→ TASK DETAILS: For the data that follows, return each line unchanged and drop the pictures.

→ DATA EXTRACT:

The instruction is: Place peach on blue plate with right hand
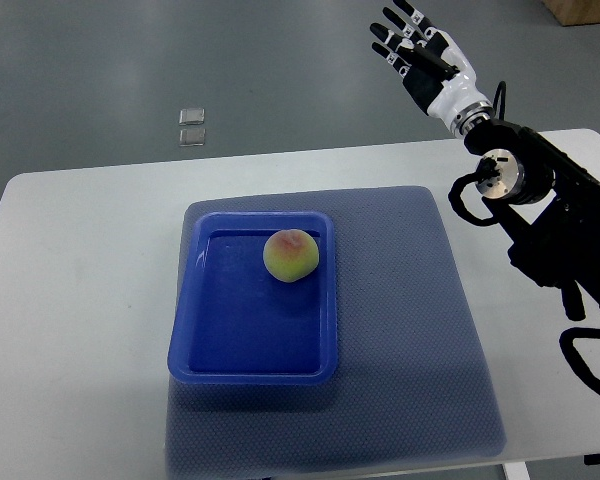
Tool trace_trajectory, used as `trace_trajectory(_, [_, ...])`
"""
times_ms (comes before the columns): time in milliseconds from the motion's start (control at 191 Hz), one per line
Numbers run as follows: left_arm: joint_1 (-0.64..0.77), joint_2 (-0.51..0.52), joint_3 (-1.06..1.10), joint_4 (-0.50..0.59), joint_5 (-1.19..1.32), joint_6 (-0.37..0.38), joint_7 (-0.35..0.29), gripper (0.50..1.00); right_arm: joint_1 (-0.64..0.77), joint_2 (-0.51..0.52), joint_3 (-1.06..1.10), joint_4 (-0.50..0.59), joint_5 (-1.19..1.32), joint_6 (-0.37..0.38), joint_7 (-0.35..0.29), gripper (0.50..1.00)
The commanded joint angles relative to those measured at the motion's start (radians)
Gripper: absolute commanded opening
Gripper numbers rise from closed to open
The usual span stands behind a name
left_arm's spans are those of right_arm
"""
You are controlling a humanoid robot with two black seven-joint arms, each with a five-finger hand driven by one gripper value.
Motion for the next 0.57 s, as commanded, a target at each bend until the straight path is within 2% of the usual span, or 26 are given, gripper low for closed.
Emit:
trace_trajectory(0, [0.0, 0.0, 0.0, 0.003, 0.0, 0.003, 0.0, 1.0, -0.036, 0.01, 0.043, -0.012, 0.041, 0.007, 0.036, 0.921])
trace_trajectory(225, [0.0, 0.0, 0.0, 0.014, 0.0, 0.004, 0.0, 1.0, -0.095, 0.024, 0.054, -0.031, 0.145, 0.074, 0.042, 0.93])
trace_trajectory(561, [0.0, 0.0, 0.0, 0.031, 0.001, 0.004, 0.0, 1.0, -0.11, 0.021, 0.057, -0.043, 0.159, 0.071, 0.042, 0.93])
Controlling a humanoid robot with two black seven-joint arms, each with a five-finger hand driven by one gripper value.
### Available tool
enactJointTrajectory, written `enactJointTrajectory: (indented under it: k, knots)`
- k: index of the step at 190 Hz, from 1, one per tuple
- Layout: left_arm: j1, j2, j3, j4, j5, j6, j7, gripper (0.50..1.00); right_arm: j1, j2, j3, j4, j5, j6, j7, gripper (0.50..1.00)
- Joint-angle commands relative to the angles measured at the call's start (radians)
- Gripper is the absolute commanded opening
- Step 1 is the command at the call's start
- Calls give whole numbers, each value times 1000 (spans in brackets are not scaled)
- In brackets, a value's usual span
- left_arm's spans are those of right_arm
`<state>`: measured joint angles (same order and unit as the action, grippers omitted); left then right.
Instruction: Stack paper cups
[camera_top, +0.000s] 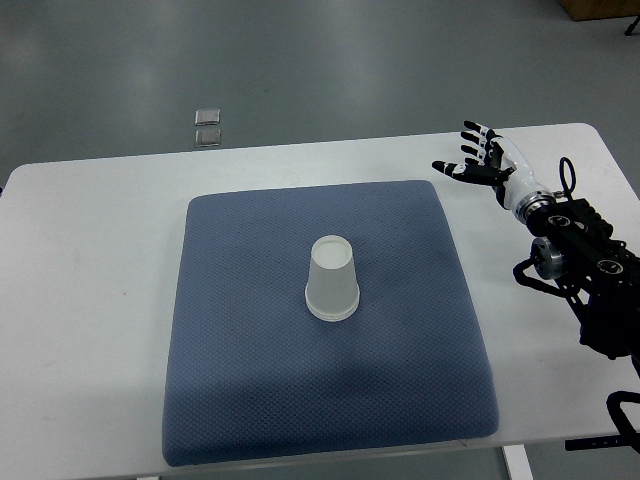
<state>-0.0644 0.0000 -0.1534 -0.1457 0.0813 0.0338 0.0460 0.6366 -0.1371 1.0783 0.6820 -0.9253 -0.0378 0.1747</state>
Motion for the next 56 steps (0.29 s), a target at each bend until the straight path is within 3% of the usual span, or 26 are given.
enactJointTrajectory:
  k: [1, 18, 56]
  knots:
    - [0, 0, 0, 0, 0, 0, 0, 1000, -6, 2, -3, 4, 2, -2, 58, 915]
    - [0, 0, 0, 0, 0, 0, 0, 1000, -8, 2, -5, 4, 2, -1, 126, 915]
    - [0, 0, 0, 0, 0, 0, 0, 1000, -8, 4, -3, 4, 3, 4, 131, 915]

→ OUTPUT FOR THIS EXERCISE:
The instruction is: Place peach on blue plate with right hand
Tool trace_trajectory, used as `trace_trajectory(_, [_, ...])`
"""
times_ms (comes before the columns): time in milliseconds from the motion's start (control at 191 Hz), one per line
Numbers run as follows: left_arm: joint_1 (-0.64..0.77), joint_2 (-0.51..0.52), joint_3 (-1.06..1.10), joint_4 (-0.50..0.59), joint_5 (-1.19..1.32), joint_6 (-0.37..0.38), joint_7 (-0.35..0.29), gripper (0.50..1.00); right_arm: joint_1 (-0.64..0.77), joint_2 (-0.51..0.52), joint_3 (-1.06..1.10), joint_4 (-0.50..0.59), joint_5 (-1.19..1.32), joint_6 (-0.37..0.38), joint_7 (-0.35..0.29), gripper (0.50..1.00)
The commanded joint angles relative to those measured at the motion's start (radians)
Gripper: absolute commanded opening
Gripper numbers rise from closed to open
The usual span stands behind a name
left_arm's spans are those of right_arm
"""
You are controlling a humanoid robot with two black seven-joint arms, each with a five-finger hand driven by one gripper value.
Motion for the next 0.57 s, as commanded, a target at each bend until the straight path is within 2% of the usual span, or 26 are given, gripper low for closed.
Emit:
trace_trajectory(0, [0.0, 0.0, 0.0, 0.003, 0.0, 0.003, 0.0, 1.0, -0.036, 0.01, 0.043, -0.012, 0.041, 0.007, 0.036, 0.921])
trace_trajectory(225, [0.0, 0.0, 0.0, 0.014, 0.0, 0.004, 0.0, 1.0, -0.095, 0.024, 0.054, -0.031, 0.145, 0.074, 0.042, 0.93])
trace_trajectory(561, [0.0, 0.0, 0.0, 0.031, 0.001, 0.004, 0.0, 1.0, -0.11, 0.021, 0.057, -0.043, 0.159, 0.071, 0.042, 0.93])
Controlling a humanoid robot with two black seven-joint arms, each with a five-finger hand driven by one gripper value.
### Available tool
enactJointTrajectory, written `enactJointTrajectory: (indented under it: k, knots)`
- k: index of the step at 190 Hz, from 1, one per tuple
- Layout: left_arm: j1, j2, j3, j4, j5, j6, j7, gripper (0.50..1.00); right_arm: j1, j2, j3, j4, j5, j6, j7, gripper (0.50..1.00)
- Joint-angle commands relative to the angles measured at the call's start (radians)
- Gripper is the absolute commanded opening
- Step 1 is the command at the call's start
- Calls give whole numbers, each value times 1000 (spans in brackets are not scaled)
- In brackets, a value's usual span
- left_arm's spans are those of right_arm
`<state>`: measured joint angles (same order and unit as the action, grippers omitted); left then right.
Instruction: Stack paper cups
[camera_top, +0.000s] 
<state>-0.0644 0.0000 -0.1534 -0.1457 0.0813 0.0338 0.0460 0.6366 -0.1371 1.0783 0.6820 -0.9253 -0.0378 0.1747</state>
Motion for the next 56 steps (0.29 s), a target at each bend until the straight path is within 3% of the usual span, or 26 are given.
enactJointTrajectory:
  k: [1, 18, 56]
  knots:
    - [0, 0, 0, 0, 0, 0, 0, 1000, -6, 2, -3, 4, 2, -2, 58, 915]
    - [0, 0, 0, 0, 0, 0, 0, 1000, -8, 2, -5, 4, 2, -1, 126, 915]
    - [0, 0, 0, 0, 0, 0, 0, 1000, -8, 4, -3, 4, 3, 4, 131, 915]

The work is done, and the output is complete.